Cushman and Boyle agree that the virus scare has thinned the clientele on the biggest Irish fest of the calendar year.

“Normally, it’s wall to wall in here,” Cushman said. “You can’t find a seat.”

But Tuesday’s more quiet 1 p.m. atmosphere was just right for LaPoncey and Bjerke, who both worked as paramedics before retiring.

The coronavirus didn’t scare them away from a table not far from the bar.

“There’s no need to lose common sense,” Bjerke said.

Both men admired their black and tans, the colored liquids in their glasses separating like water and oil.

“I order this anywhere else and it’s just a brown glob,” LaPoncey said.

Sitting at a table, taking a break from the grill, Carper greets customers by name.

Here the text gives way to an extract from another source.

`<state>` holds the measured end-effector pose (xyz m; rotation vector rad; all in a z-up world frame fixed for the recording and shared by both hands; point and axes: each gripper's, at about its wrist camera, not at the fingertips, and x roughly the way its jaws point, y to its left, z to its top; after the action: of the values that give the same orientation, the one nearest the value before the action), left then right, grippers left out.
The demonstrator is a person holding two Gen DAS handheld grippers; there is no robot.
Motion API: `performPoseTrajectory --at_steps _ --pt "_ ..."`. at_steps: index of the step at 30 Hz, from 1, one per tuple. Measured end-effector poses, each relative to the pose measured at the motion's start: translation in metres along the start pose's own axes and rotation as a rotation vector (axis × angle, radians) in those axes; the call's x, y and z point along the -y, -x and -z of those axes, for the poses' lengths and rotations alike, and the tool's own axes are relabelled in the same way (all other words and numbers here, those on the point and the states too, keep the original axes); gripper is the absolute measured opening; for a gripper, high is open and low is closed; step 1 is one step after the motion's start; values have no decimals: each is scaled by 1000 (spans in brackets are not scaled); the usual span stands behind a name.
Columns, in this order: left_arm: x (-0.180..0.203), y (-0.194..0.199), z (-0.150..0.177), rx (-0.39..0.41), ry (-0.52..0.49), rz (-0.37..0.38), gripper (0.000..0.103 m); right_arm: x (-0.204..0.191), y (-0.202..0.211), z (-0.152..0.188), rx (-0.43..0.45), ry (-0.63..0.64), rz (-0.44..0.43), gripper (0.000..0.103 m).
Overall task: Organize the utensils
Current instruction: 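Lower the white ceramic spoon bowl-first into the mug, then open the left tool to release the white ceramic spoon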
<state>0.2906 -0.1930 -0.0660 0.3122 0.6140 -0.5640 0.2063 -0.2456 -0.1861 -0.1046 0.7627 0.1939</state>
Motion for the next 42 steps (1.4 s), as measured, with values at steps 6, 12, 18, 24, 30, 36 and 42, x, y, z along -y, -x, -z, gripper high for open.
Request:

“I know about 75 percent of the people who come in here,” he says. “It’s kind of the Cheers atmosphere … I have their beer poured before their butt hits the chair.”

He was confident customers would dust off the 150 pounds of slow-cooked corned beef.

“At the rate it’s been going, I think we’ll go through it,” he said.

photo

Kristin Stafford leads the Hot Punch Highlanders and the Lake City Highland Dancers parade through Paddy’s Sports Bar during St. Patrick’s Day Tuesday.